This year’s observance of the United Nations Day for South-South Cooperation comes amid intensifying international efforts to accelerate progress on the achievement of the Millennium Development Goals by the end of 2015, the internationally agreed deadline. Concurrently, the South has assumed a greater role in the global development landscape. In many developing countries incomes are up, poverty is declining and hope is rising. The goal of reducing extreme poverty by half has been achieved. Equity in primary education -- attendance by girls and boys -- has been reached. Infant mortality has seen tremendous decreases, with five of nine developing regions reducing the under-five mortality rate by half. More than 2 billion people have gained access to clean drinking water. These and other economic achievements of the global South have given rise to a rapidly expanding middle class adding a strong voice to demands for more liberties, equity, decent jobs and a wide range of goods and services that are critical to genuine human progress.
Despite these positive trends, 1.2 billion people are still trapped in conditions of extreme poverty.

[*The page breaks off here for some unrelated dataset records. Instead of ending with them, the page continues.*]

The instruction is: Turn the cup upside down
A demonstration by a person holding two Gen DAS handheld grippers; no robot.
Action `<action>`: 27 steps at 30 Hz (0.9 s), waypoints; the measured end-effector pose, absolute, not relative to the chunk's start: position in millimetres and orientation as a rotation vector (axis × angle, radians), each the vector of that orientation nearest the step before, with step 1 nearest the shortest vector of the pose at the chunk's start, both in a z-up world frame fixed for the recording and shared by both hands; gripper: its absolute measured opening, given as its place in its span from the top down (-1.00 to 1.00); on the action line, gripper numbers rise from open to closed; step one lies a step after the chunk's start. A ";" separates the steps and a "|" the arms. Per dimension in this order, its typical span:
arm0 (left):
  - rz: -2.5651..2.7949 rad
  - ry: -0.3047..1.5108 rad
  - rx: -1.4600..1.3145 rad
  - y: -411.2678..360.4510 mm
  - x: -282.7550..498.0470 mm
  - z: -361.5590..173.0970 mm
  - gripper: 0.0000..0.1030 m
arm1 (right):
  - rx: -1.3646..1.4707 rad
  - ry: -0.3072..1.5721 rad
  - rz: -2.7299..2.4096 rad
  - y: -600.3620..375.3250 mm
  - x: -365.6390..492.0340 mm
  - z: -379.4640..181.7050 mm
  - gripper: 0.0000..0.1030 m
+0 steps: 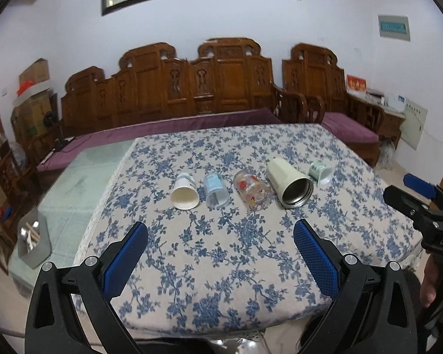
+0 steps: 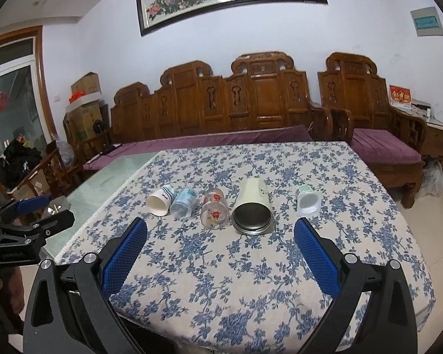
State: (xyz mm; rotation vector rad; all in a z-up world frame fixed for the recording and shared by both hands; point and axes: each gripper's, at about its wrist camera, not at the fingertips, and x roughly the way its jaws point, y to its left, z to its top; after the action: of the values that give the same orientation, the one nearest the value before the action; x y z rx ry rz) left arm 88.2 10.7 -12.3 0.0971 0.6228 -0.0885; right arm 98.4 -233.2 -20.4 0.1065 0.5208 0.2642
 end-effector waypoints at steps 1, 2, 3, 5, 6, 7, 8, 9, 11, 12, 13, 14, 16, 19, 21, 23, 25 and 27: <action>-0.095 0.629 0.105 10.6 94.3 -13.0 -0.85 | 0.104 0.530 0.265 -232.8 105.2 -22.3 -0.95; -0.104 0.634 0.110 9.9 100.3 -13.5 -0.85 | 0.100 0.540 0.270 -232.9 111.8 -24.5 -0.95; -0.112 0.643 0.115 9.4 108.0 -14.7 -0.85 | 0.095 0.549 0.273 -232.2 118.2 -27.0 -0.95; -0.127 0.664 0.116 8.6 122.3 -16.8 -0.85 | 0.084 0.567 0.278 -230.5 132.1 -31.7 -0.95; -0.134 0.674 0.114 8.9 130.3 -18.2 -0.85 | 0.080 0.576 0.281 -229.4 139.7 -34.3 -0.95; -0.140 0.684 0.115 8.4 137.6 -19.5 -0.85 | 0.078 0.582 0.282 -228.6 144.6 -36.1 -0.95; -0.143 0.695 0.117 8.8 144.9 -21.6 -0.85 | 0.079 0.593 0.286 -228.2 151.4 -38.3 -0.95; -0.143 0.709 0.121 9.2 153.2 -24.0 -0.85 | 0.079 0.602 0.289 -227.7 157.0 -40.5 -0.95; -0.148 0.731 0.123 10.4 169.9 -29.0 -0.85 | 0.082 0.617 0.296 -226.7 169.2 -44.6 -0.95; -0.148 0.742 0.123 11.0 176.4 -31.4 -0.85 | 0.083 0.624 0.299 -226.2 174.6 -46.5 -0.95; -0.151 0.753 0.124 11.6 184.8 -34.2 -0.85 | 0.082 0.631 0.307 -225.2 181.5 -49.0 -0.95; -0.153 0.760 0.126 11.9 190.9 -36.4 -0.85 | 0.081 0.637 0.310 -224.8 186.2 -50.9 -0.95; -0.154 0.782 0.135 13.6 206.6 -41.6 -0.85 | 0.076 0.651 0.316 -222.4 196.5 -54.6 -0.95; -0.178 0.819 0.109 16.6 232.9 -50.9 -0.84 | 0.064 0.671 0.323 -218.3 211.5 -59.9 -0.95; -0.185 0.843 0.096 17.9 250.3 -58.2 -0.71 | 0.055 0.686 0.330 -214.4 218.7 -63.7 -0.95; -0.191 0.878 0.084 18.9 271.3 -67.4 -0.62 | 0.039 0.703 0.341 -208.3 225.9 -68.9 -0.95; -0.193 0.904 0.065 21.6 287.1 -75.0 -0.58 | 0.025 0.717 0.355 -202.6 230.4 -74.7 -0.95; -0.200 0.934 0.040 22.6 305.8 -84.1 -0.46 | 0.017 0.731 0.366 -197.0 233.5 -80.9 -0.95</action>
State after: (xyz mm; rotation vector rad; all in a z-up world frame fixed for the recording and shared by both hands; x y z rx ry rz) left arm 305.8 22.6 -84.1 0.0404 0.9341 -0.2002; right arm 233.5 -197.0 -80.9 0.0170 0.7311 0.3661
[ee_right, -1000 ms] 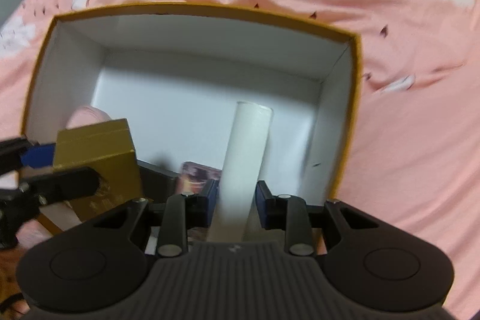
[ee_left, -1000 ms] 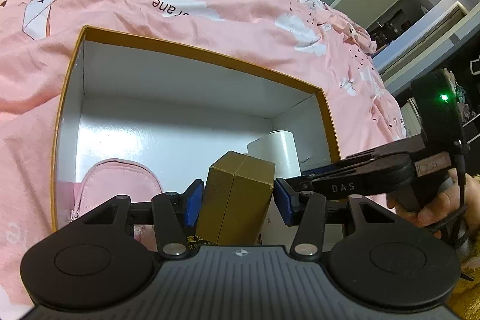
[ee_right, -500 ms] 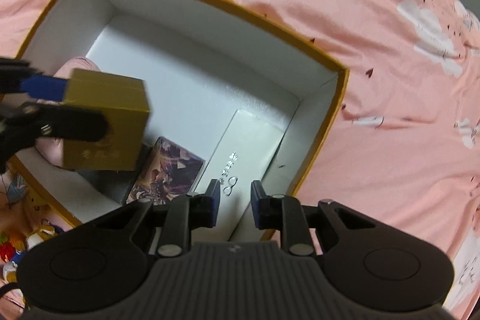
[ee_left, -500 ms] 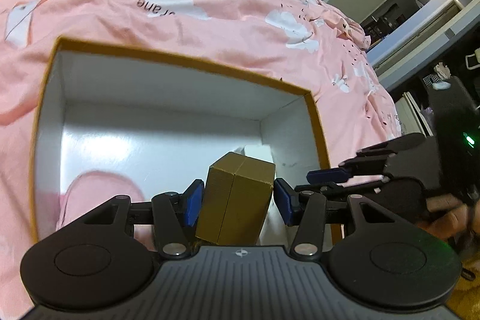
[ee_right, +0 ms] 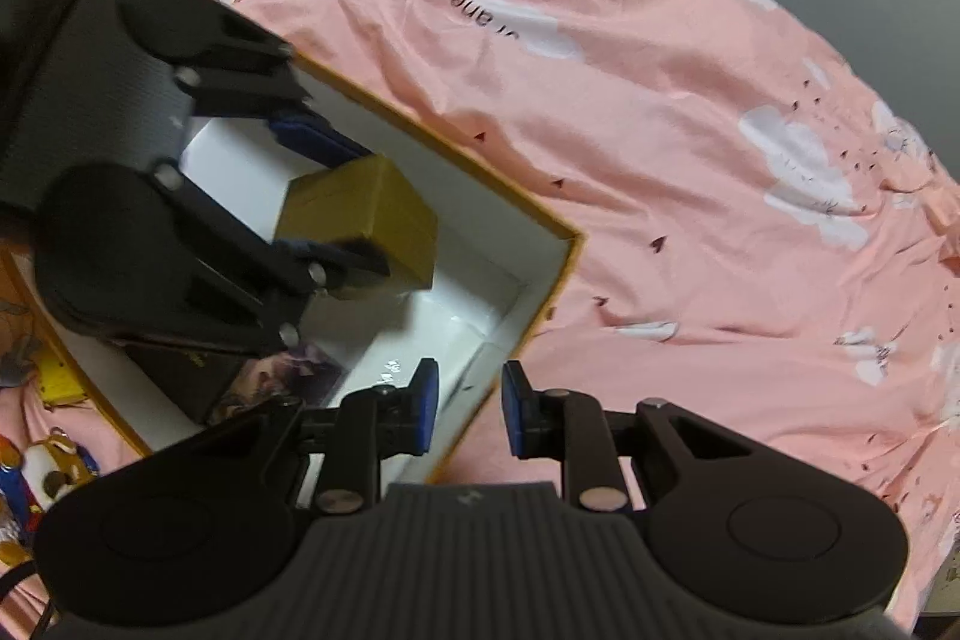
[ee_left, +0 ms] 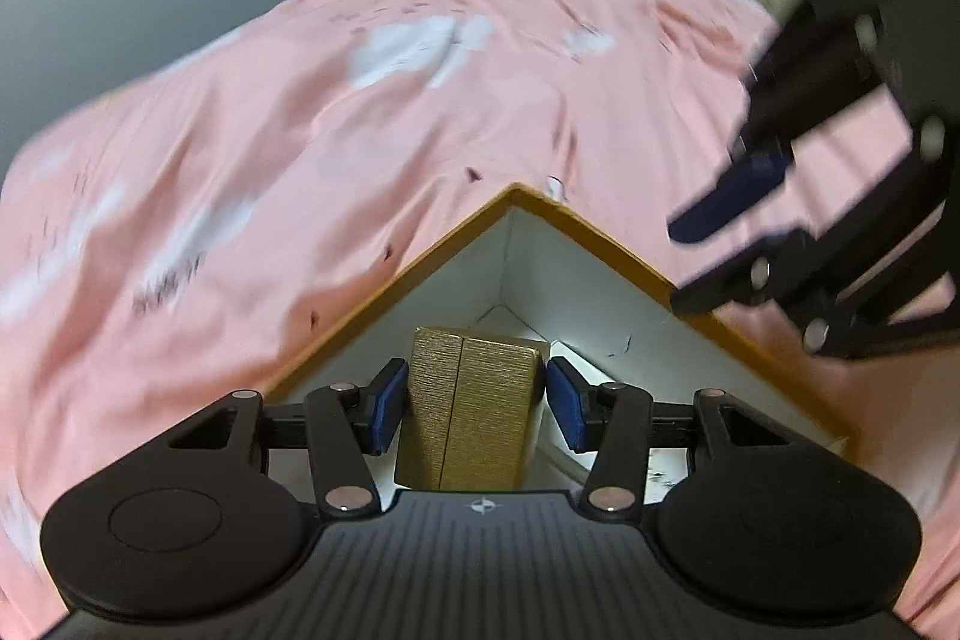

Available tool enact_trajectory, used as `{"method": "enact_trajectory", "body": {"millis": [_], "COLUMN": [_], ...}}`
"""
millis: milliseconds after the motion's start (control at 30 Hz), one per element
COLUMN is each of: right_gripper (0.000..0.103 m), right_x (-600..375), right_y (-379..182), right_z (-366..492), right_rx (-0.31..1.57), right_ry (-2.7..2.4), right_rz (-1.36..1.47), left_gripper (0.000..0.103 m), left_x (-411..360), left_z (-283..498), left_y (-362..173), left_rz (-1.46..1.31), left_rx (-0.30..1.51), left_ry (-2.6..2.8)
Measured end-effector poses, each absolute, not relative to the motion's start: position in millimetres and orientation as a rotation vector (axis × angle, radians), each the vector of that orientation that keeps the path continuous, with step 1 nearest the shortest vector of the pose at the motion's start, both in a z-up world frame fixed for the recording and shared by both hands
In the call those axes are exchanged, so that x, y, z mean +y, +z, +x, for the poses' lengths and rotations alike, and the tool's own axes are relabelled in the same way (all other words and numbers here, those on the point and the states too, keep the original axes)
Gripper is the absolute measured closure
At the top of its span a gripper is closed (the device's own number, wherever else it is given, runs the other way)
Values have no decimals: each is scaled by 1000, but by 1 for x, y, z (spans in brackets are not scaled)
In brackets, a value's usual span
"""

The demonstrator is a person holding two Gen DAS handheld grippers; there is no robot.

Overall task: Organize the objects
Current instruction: 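Release the white box into the orange box while the left tool lowers the gold box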

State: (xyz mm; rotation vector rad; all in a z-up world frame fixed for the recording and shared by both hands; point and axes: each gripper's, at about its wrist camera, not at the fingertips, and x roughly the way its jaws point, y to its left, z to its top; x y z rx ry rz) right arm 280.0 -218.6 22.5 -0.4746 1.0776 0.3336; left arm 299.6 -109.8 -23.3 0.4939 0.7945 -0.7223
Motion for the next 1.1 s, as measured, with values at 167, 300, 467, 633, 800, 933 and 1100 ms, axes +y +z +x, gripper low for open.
{"method": "enact_trajectory", "body": {"millis": [167, 300, 467, 633, 800, 933, 1100], "right_gripper": [80, 79, 79, 79, 79, 79, 79], "right_x": [-237, -249, -260, -265, -266, -266, -268], "right_y": [17, 10, 2, -4, -7, -8, -12], "right_z": [276, 278, 281, 283, 283, 280, 282], "right_rx": [1054, 1060, 1065, 1074, 1083, 1088, 1110], "right_ry": [333, 333, 333, 329, 330, 333, 333], "right_rz": [-428, -404, -378, -349, -333, -329, -311], "left_gripper": [46, 45, 45, 43, 31, 30, 53], "left_x": [-144, -160, -168, -173, -169, -161, -140], "left_z": [288, 280, 278, 281, 277, 273, 293], "left_y": [-48, -63, -75, -82, -79, -71, -62], "left_rz": [752, 906, 969, 966, 948, 907, 692], "left_rx": [673, 597, 561, 577, 532, 571, 793], "left_ry": [-735, -750, -772, -767, -751, -706, -634]}}
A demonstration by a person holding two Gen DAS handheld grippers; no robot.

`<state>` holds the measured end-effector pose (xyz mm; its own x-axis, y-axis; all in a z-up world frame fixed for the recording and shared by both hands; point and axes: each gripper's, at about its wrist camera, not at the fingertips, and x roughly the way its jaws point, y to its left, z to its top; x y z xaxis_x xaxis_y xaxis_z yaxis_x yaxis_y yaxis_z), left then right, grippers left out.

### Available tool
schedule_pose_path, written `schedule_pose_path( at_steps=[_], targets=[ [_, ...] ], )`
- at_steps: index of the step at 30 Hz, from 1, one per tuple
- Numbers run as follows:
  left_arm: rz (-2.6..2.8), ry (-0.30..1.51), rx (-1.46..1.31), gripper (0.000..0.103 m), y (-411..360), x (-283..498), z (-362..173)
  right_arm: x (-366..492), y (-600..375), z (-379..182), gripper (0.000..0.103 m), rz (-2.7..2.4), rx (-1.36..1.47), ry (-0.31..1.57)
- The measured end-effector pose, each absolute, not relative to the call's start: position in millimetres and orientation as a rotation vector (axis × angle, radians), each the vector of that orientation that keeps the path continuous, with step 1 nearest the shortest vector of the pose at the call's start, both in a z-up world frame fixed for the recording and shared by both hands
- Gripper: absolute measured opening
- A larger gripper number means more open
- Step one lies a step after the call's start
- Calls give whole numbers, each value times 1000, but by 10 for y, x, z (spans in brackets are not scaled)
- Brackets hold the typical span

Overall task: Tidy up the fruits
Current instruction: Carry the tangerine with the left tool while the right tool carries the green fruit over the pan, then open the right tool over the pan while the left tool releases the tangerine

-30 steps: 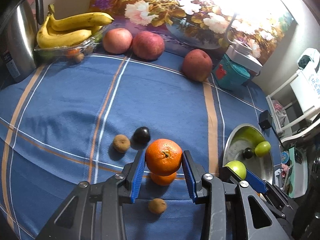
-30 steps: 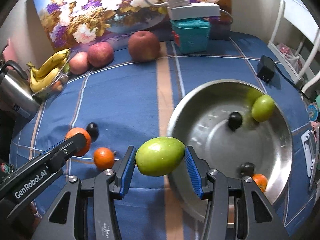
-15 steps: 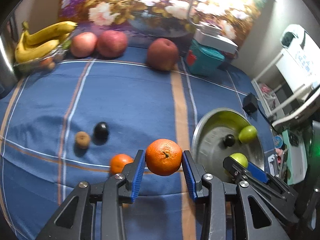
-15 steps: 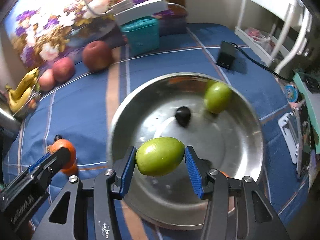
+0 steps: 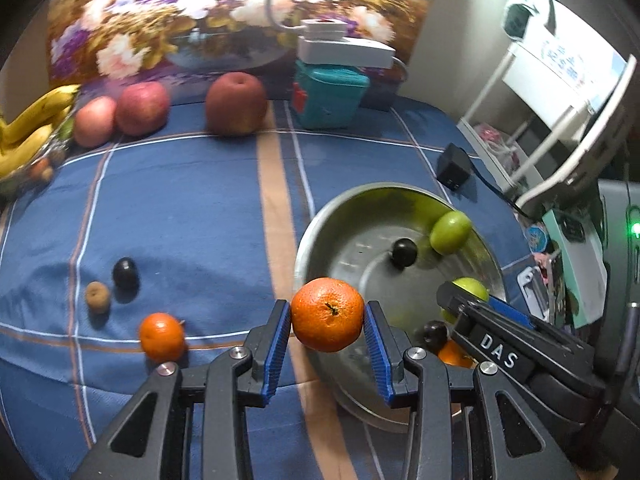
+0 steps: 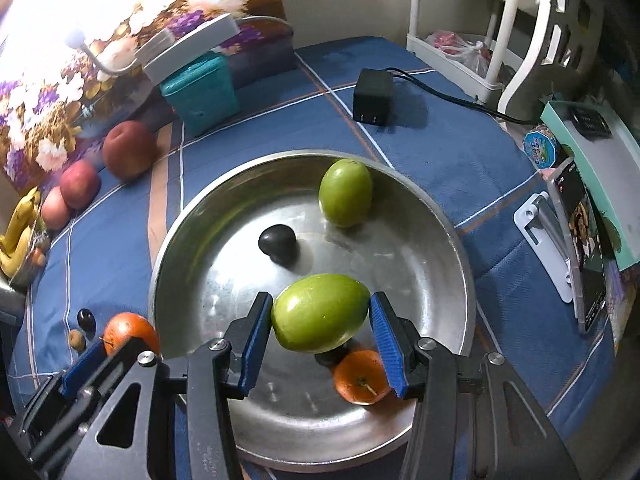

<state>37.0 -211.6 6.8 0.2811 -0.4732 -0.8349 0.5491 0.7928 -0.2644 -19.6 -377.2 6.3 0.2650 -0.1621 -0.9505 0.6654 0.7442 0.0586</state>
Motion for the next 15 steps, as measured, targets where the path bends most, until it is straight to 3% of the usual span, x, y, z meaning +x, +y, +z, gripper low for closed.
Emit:
schedule_pose_path(
  at_steps=[15],
  targets=[
    [-717, 1066, 131, 40, -2301, 305, -94, -185, -3849, -4, 52, -617, 521, 1095]
  ],
)
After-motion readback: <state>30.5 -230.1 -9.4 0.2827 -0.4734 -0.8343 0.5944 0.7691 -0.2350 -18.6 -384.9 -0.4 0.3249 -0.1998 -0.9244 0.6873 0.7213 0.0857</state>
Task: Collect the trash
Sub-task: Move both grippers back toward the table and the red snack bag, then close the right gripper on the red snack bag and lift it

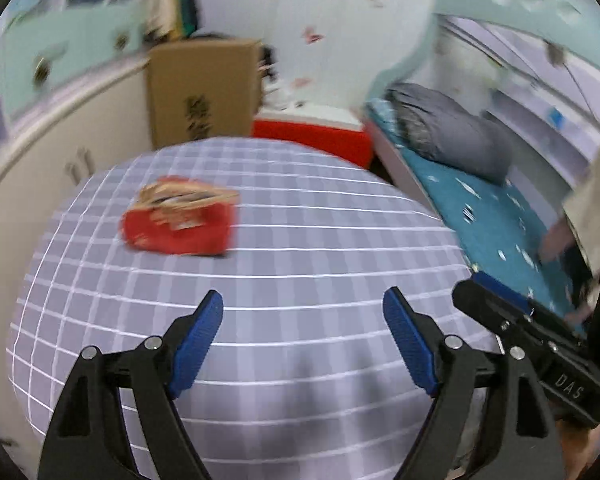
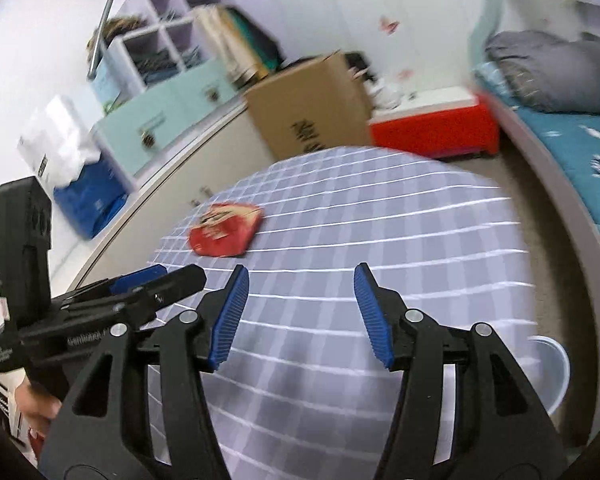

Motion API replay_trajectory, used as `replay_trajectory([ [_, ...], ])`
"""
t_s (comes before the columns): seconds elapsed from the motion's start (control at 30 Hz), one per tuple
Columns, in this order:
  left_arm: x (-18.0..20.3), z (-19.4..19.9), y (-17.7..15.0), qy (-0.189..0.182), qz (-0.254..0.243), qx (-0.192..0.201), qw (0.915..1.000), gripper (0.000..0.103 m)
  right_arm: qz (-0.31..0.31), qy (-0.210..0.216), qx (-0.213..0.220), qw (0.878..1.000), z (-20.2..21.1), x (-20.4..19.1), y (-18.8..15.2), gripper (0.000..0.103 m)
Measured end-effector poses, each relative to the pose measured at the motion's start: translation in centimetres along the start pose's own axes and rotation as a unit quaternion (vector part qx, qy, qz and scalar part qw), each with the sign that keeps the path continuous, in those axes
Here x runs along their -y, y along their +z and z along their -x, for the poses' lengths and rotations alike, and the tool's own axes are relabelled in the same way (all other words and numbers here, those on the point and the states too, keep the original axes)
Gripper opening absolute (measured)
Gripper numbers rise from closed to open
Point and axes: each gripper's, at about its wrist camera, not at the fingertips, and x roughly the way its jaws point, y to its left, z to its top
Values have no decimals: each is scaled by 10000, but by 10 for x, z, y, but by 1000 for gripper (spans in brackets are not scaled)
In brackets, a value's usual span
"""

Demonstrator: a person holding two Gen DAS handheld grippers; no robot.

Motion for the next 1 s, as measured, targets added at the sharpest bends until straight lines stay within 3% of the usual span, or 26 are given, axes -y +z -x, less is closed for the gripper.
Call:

Wide-ranging global discussions are under way to define a Post-2015 development agenda that will galvanize development efforts at all levels in the years and decades ahead. As that agenda takes shape, the international community is already united around the idea that South-South cooperation should remain an integral part of the global partnership for development.
Developing countries are turning to each other for lessons on innovative policies and schemes to address pressing development challenges. The Brazilian Bolsa Familia Programme, a cash transfer model, has helped improve childhood nutrition and education in Brazil, and the system has been successfully transplanted to Africa. India’s National Rural Employment Guarantee scheme entitles each rural Indian household by law to one hundred days of unskilled work per year on public works programmes. China’s emphasis on infrastructure development in other developing countries has resulted in improvements in electricity supply, an increase in railway connections and reduced prices for telecommunications services. More solutions are available across the global South which, if adequately harnessed, could make meaningful contributions across a range of urgent concerns, from hunger and health to education and sustainable energy.
South-South cooperation offers real, concrete solutions to common development challenges. Sharing best practices, funding pilot projects in far-flung locales, providing the capital to scale-up successful projects, supplying regional public goods, developing and adapting appropriate technologies —these are the opportunities that the international community needs to better leverage. On this United Nations Day for South-South cooperation, I call on all partners to redouble their efforts to harness the wealth of knowledge, expertise and development thinking in the Global South.